TASK TO CARRY OUT:
Give the listing again in full and exactly, apart from its pictures.

GIVEN DATA:
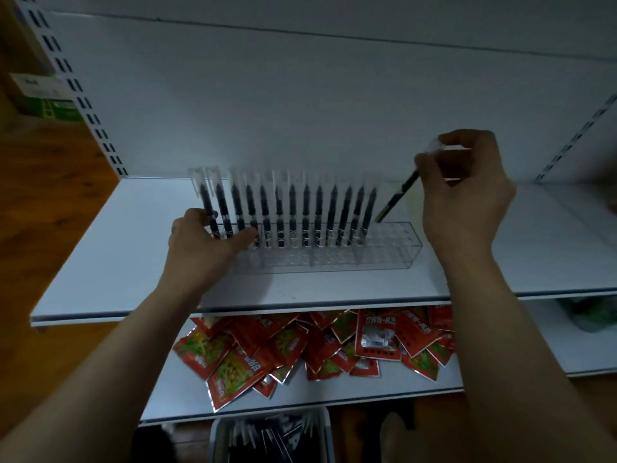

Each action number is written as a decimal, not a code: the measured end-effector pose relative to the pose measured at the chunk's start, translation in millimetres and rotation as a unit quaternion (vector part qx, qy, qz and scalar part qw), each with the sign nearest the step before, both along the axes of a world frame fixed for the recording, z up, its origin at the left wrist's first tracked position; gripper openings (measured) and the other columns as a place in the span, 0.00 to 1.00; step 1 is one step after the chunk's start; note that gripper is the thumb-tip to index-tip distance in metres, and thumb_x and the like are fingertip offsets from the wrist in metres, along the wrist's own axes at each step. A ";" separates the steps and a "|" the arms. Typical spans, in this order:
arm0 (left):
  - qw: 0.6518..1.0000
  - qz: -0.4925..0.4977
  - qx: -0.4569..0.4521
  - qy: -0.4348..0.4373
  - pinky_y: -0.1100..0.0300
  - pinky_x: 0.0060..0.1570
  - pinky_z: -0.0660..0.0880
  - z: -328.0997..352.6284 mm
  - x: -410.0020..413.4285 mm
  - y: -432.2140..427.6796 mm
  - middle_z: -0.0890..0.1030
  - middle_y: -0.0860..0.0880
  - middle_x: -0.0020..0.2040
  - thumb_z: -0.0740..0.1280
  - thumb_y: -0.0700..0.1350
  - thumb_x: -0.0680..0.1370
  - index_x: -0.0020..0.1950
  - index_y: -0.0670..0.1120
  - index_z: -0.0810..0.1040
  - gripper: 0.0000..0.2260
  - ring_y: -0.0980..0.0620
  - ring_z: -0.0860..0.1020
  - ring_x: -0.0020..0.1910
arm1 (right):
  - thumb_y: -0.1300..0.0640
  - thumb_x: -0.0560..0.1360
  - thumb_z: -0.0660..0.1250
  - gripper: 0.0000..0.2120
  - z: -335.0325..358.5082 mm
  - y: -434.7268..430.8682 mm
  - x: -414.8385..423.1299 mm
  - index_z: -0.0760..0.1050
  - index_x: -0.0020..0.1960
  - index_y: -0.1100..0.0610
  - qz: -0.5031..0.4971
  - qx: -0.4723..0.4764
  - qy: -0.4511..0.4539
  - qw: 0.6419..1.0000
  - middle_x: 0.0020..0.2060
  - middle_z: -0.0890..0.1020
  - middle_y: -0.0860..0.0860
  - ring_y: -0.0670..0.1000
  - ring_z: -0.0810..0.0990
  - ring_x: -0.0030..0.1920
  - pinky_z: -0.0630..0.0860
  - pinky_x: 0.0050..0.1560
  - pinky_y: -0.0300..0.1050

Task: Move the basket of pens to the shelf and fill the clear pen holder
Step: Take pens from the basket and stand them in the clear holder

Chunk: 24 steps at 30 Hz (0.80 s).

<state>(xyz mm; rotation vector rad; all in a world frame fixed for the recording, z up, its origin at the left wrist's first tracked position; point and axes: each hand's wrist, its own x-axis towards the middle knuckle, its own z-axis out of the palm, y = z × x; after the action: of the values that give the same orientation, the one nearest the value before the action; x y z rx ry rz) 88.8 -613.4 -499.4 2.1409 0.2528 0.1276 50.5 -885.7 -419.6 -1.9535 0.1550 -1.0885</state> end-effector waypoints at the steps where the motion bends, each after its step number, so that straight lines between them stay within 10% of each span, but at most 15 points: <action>1: 1.000 0.000 -0.002 -0.003 0.50 0.54 0.73 0.3 -0.6 -0.7 0.74 0.45 0.63 0.75 0.61 0.67 0.66 0.45 0.72 0.34 0.45 0.75 0.58 | 0.57 0.75 0.71 0.08 -1.8 -2.4 0.4 0.75 0.52 0.53 -0.004 0.002 0.004 1.000 0.40 0.78 0.37 0.35 0.78 0.39 0.74 0.43 0.29; 24: 1.000 0.007 -0.004 -0.005 0.45 0.67 0.68 18.0 -33.6 2.1 0.67 0.43 0.70 0.76 0.58 0.68 0.73 0.43 0.63 0.41 0.43 0.67 0.68 | 0.64 0.76 0.65 0.22 -18.0 22.4 -43.3 0.72 0.68 0.51 0.075 -0.079 0.164 0.981 0.57 0.78 0.51 0.46 0.76 0.55 0.72 0.57 0.41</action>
<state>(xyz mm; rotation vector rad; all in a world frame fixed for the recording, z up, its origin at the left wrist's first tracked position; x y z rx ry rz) 55.2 -611.3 -481.4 2.1312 0.2620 0.1464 7.2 -863.3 -437.6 -2.2391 0.0995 -0.6943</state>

ANSWER SECTION:
Each action number is written as a decimal, not a code: the measured end-effector pose relative to the pose measured at the chunk's start, translation in millimetres and rotation as a unit quaternion (vector part qx, qy, qz and scalar part qw), each with the sign nearest the step before, both along the axes of a world frame fixed for the recording, z up, its origin at the left wrist's first tracked position; gripper openings (measured) and the other columns as a place in the span, 0.00 to 1.00; step 1 is one step after the chunk's start; note that gripper is the thumb-tip to index-tip distance in metres, and thumb_x and the like are fingertip offsets from the wrist in metres, along the wrist's own axes at each step. A ";" separates the steps and a "|" the arms. Typical spans, in this order:
arm0 (left):
  - qw: 0.6518..1.0000
  - qz: -0.4925..0.4977
  - qx: -0.4569..0.4521
  - qy: -0.4348..0.4373
  - pinky_y: -0.1100..0.0300
  - pinky_x: 0.0060..0.1570
  - pinky_z: -0.0660..0.0880
  - z: -328.0997..352.6284 mm
  - x: -410.0020..413.4285 mm
  - y: -432.2140..427.6796 mm
  - middle_z: -0.0890..0.1030
  - middle_y: -0.0860..0.0880
  - middle_x: -0.0020..0.2040
  - thumb_z: -0.0740..0.1280
  - thumb_y: -0.0700..0.1350
  - thumb_x: -0.0680..0.1370
  - index_x: -0.0020..0.1950
  - index_y: -0.0670..0.1120
  - index_z: -0.0810..0.1040
  - gripper: 0.0000..0.2260
  - ring_y: -0.0980..0.0620
  - ring_z: -0.0860..0.1020
  - ring_x: -0.0020..0.1910
arm1 (right):
  - thumb_y: -0.1300..0.0640
  - thumb_x: -0.0560..0.1360
  - thumb_z: -0.0660..0.1250
  - gripper: 0.0000..0.2120
  - z: -335.0325..358.5082 mm
  - y: -434.7268..430.8682 mm
  - x: -414.8385..423.1299 mm
  - index_z: -0.0760..0.1050
  - index_x: -0.0020..0.1960
  - index_y: -0.1100..0.0610
  - qz: -0.5031..0.4971
  - qx: -0.4723..0.4764
  - qy: -0.4511..0.4539
  - qw: 0.6419..1.0000
  - middle_x: 0.0020..0.2060
  - middle_z: -0.0890..0.1020
  - middle_y: -0.0860..0.0860
  - ring_y: -0.0670..0.1000
  - ring_z: -0.0810..0.0990
  - ring_x: -0.0030..0.1920
  - pinky_z: -0.0630..0.0860
  - pinky_x: 0.0050..0.1560
  - pinky_y: -0.0300..0.1050

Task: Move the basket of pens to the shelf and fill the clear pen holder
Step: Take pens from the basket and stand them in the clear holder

Chunk: 24 steps at 30 Hz (0.80 s).

<state>(xyz mm; rotation vector rad; all in a world frame fixed for the recording, z up, its origin at the left wrist's first tracked position; point and axes: each hand's wrist, its own x-axis towards the middle knuckle, its own z-axis out of the palm, y = z × x; after the action: of the values that give the same orientation, the one nearest the value before the action; x y z rx ry rz) 88.8 -613.4 -499.4 2.1409 0.2528 0.1276 50.5 -885.7 -419.6 -1.9535 0.1550 -1.0885</state> end-effector waypoints at the steps where the motion bends, each after its step number, so that straight lines between them stay within 10% of each span, but at most 15 points: <action>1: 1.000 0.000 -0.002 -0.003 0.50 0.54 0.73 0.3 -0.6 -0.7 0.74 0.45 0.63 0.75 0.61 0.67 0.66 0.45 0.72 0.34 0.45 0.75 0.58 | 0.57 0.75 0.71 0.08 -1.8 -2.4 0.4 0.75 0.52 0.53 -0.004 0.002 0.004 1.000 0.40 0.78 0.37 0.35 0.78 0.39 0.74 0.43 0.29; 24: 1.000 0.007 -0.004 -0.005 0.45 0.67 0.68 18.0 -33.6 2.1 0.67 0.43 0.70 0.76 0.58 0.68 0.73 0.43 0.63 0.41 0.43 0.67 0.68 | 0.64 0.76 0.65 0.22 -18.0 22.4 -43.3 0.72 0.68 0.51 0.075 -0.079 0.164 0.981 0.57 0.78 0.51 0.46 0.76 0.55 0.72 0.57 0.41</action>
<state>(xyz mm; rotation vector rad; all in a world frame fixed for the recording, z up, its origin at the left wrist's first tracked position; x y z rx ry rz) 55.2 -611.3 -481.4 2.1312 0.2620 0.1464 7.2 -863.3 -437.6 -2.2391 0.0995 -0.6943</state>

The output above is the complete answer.